Lo striscione dello Juventus Stadium

(M.Crosetti) Allo stadio si continua a offendere i morti, a dileggiare il dolore, senza che nessuno faccia nulla. Accade negli impianti decrepiti come nelle strutture modernissime, sulle gradinate cadenti dei comuni e nella scintillante casa di proprietà della Juventus (Juventus che, una settimana fa a San Siro, era stata atrocemente chiamata in causa da quell’ignobile striscione su Pessotto, multato poi con una cifra ridicola). Stavolta è saltata fuori un’inaccettabile scritta lunga trenta metri sui caduti di Superga, anno 1949, purtroppo un classico del derby torinese. Ma non si dice sempre che il progresso dovrebbe migliorare il mondo? O almeno ripulirlo un po’? Anche le domande, come le offese, rischiano di diventare frasi di repertorio.
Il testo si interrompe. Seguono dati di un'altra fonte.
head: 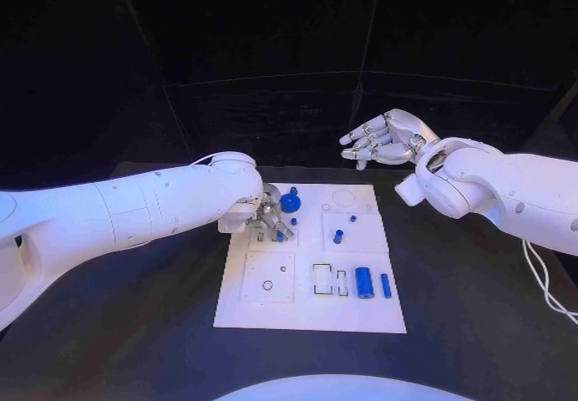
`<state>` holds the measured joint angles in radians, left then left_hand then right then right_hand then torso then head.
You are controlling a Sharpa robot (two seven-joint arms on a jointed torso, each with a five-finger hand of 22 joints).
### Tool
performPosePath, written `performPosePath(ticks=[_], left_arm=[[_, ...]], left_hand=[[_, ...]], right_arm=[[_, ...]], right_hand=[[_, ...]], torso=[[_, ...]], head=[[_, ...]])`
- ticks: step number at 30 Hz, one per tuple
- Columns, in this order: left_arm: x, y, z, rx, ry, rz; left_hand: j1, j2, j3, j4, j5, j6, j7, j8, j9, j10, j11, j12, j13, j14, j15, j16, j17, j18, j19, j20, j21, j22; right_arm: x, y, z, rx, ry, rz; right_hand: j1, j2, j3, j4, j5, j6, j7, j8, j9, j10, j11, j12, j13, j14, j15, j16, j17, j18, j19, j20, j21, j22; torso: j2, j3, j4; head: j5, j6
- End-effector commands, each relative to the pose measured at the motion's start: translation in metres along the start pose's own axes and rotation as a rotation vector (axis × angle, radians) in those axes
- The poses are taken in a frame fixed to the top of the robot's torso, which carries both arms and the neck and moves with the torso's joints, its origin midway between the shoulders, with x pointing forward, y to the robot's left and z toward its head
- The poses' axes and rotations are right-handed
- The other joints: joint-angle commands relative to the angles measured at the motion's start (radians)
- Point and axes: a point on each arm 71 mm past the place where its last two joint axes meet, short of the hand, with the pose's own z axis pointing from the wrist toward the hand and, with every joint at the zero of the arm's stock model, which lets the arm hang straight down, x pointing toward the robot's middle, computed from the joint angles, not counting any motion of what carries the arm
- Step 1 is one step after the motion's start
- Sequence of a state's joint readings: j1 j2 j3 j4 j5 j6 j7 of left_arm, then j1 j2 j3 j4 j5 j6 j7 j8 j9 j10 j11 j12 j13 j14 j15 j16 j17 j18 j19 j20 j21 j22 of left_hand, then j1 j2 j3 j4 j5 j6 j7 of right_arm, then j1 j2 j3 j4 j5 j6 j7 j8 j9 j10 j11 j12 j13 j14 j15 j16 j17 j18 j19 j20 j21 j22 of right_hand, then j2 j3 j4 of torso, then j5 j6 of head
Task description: Assemble the parts on the task board
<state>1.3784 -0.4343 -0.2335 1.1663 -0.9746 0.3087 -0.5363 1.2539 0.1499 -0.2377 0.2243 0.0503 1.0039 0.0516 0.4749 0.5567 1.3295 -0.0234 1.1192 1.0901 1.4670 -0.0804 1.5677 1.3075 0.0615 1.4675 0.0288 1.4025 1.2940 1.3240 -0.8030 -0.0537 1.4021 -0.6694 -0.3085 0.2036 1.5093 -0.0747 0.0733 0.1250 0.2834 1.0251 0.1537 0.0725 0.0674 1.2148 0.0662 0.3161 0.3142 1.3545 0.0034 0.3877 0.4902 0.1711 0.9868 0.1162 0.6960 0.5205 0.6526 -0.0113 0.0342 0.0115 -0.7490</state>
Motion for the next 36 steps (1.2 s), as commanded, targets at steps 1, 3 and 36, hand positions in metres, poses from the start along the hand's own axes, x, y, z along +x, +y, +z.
performPosePath(ticks=[1, 3, 36], left_arm=[[0.000, 0.001, -0.001, 0.003, -0.003, -0.019], [0.000, 0.002, -0.002, 0.009, 0.000, -0.034], [0.001, 0.019, -0.025, 0.069, -0.195, -0.224]], left_hand=[[0.016, 0.002, 0.015, -0.010, 0.000, -0.005, -0.006, 0.007, 0.008, 0.009, -0.003, 0.005, 0.002, 0.104, -0.007, 0.003, 0.263, -0.006, 0.020, -0.007, 0.000, 0.000], [0.029, 0.003, 0.027, -0.022, 0.000, -0.006, -0.009, 0.012, 0.017, 0.010, -0.005, 0.005, 0.002, 0.104, -0.008, 0.003, 0.263, -0.005, 0.019, -0.008, -0.003, -0.004], [0.079, -0.033, 0.415, -0.169, 0.000, -0.047, -0.027, 0.047, 0.193, 0.018, -0.023, -0.021, -0.021, 0.104, -0.023, 0.003, 0.263, -0.003, 0.017, -0.022, -0.017, -0.010]], right_arm=[[0.000, 0.001, 0.001, -0.007, 0.009, -0.002], [0.000, 0.001, 0.002, -0.006, 0.009, -0.003], [-0.006, -0.005, 0.003, 0.008, 0.004, -0.016]], right_hand=[[-0.006, 0.000, 0.005, 0.001, 0.006, 0.004, 0.003, -0.003, 0.000, 0.008, 0.003, -0.004, -0.001, 0.008, -0.001, -0.006, 0.001, 0.011, 0.005, -0.001, -0.007, -0.001], [-0.006, 0.000, 0.005, 0.001, 0.006, 0.004, 0.003, -0.003, 0.000, 0.008, 0.003, -0.004, -0.001, 0.008, -0.001, -0.006, 0.001, 0.011, 0.005, -0.001, -0.007, -0.001], [-0.013, 0.001, 0.006, 0.006, 0.010, 0.006, 0.004, -0.002, 0.000, 0.008, 0.004, -0.007, -0.003, 0.009, 0.000, -0.013, 0.003, 0.011, 0.005, -0.001, -0.011, -0.003]], torso=[[0.000, -0.0001, 0.0002], [0.000, -0.0002, 0.0001], [-0.004, 0.0078, 0.0057]], head=[[-0.001, -0.002], [0.001, -0.006], [0.017, 0.003]])
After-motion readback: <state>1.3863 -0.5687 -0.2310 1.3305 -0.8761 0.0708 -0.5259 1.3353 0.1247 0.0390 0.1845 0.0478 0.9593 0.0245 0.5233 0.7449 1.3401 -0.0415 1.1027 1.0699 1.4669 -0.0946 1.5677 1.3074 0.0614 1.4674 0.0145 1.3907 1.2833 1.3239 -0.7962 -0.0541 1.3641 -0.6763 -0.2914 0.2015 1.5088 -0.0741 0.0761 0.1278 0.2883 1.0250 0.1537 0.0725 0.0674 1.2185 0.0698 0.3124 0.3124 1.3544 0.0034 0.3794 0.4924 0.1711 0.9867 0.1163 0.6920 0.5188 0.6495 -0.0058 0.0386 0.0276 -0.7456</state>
Dunque: com’è possibile che striscioni del genere entrino indisturbati in uno stadio? Se lo chiede pure l’Osservatorio nazionale sulle manifestazioni sportive, ricordando che esiste una normativa precisa sui doveri di controllo da parte dei club. Com’è possibile che, pur presenti sugli spalti, certe scritte poi non vengano rimosse alla svelta? Per una mezza paroletta all’arbitro, qualunque calciatore viene cacciato dopo un momento, mentre chi se la prende con tragedie e sciagure può farlo, e continuare a farlo: la stupida e violenta offesa ai morti del Grande Torino è rimasta in curva per lunghissimi minuti. Ma soprattutto: perché nessuna società, nessun presidente, non ha mai il coraggio di dire no, noi non ci stiamo, quel linguaggio e quella bassezza non ci appartengono, quella gente non è la nostra gente? Silenzio del Milan su Pessotto, silenzio della Juventus su Superga. Fino al prossimo striscione, fino alla prossima vergogna.